§ ACTION ITEM: Hunt through the lines below for the string "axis" and copy each one that has it.
=======
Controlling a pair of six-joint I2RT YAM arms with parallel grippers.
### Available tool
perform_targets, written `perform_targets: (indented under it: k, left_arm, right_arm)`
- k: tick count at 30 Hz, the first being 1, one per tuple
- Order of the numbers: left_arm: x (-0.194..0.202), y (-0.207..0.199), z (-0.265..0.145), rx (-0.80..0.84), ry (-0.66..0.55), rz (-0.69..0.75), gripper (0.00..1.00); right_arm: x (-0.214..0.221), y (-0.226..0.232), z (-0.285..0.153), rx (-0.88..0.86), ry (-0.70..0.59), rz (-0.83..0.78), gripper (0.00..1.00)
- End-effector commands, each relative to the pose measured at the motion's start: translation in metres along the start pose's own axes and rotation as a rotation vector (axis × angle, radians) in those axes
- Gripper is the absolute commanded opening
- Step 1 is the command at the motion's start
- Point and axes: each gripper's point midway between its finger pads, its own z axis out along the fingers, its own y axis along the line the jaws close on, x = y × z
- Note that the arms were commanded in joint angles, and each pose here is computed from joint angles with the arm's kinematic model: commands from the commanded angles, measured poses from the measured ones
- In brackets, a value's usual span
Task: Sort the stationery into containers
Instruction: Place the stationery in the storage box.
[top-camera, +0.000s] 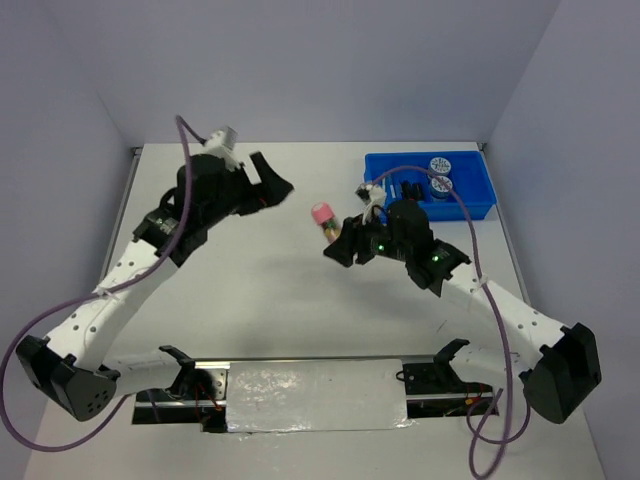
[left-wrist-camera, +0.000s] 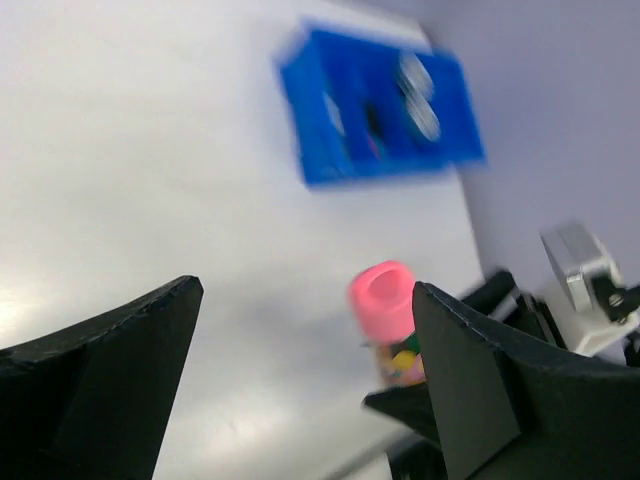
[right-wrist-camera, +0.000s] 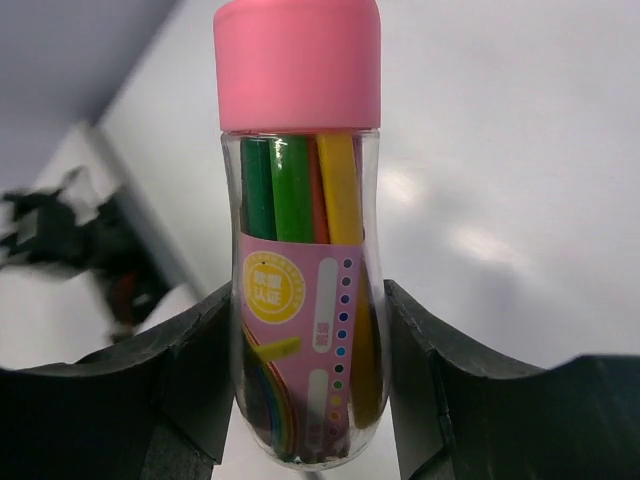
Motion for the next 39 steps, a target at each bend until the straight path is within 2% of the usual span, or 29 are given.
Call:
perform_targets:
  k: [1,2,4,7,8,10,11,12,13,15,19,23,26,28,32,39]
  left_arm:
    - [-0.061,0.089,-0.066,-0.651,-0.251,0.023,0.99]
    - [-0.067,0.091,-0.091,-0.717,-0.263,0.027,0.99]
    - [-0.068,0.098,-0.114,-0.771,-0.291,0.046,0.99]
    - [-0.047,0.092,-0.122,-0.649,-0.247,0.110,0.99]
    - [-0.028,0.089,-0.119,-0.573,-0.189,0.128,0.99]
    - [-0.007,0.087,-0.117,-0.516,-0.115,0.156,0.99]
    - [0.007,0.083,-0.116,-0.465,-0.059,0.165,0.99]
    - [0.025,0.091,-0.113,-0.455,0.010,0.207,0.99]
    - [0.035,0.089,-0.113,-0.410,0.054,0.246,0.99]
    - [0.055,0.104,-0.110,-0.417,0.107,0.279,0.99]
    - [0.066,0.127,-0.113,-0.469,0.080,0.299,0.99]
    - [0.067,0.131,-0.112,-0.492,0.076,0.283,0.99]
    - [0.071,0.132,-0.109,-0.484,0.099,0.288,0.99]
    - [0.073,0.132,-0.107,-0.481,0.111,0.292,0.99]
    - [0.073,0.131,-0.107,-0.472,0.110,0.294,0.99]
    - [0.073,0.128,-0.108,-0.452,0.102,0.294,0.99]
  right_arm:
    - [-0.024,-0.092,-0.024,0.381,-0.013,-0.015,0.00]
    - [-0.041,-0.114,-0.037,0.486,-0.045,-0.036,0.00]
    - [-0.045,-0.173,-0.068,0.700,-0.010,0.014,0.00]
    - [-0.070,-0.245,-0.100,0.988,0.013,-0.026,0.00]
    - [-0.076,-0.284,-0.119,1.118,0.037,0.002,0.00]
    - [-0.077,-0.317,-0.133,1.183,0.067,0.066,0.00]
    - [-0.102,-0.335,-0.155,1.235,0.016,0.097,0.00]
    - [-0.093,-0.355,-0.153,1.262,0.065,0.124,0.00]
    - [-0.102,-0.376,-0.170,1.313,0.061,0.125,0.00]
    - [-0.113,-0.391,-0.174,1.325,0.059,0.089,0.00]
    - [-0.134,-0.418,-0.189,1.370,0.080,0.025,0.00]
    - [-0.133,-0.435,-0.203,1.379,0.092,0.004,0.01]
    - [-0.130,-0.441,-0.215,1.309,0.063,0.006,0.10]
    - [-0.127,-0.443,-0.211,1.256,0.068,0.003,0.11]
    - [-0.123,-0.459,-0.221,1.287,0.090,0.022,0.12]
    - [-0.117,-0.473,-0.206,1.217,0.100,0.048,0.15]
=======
§ RESULT OF THE TASK:
- End-effector commands, each relative to the pose measured at the motion's start: translation in metres along the start pose's own axes and rotation as a rotation vector (axis × angle, radians) in those axes
- Point and axes: each gripper's point midway between its finger pads, its own z axis out along the fingers, its own y axis along the line the jaws close on, x = y × z

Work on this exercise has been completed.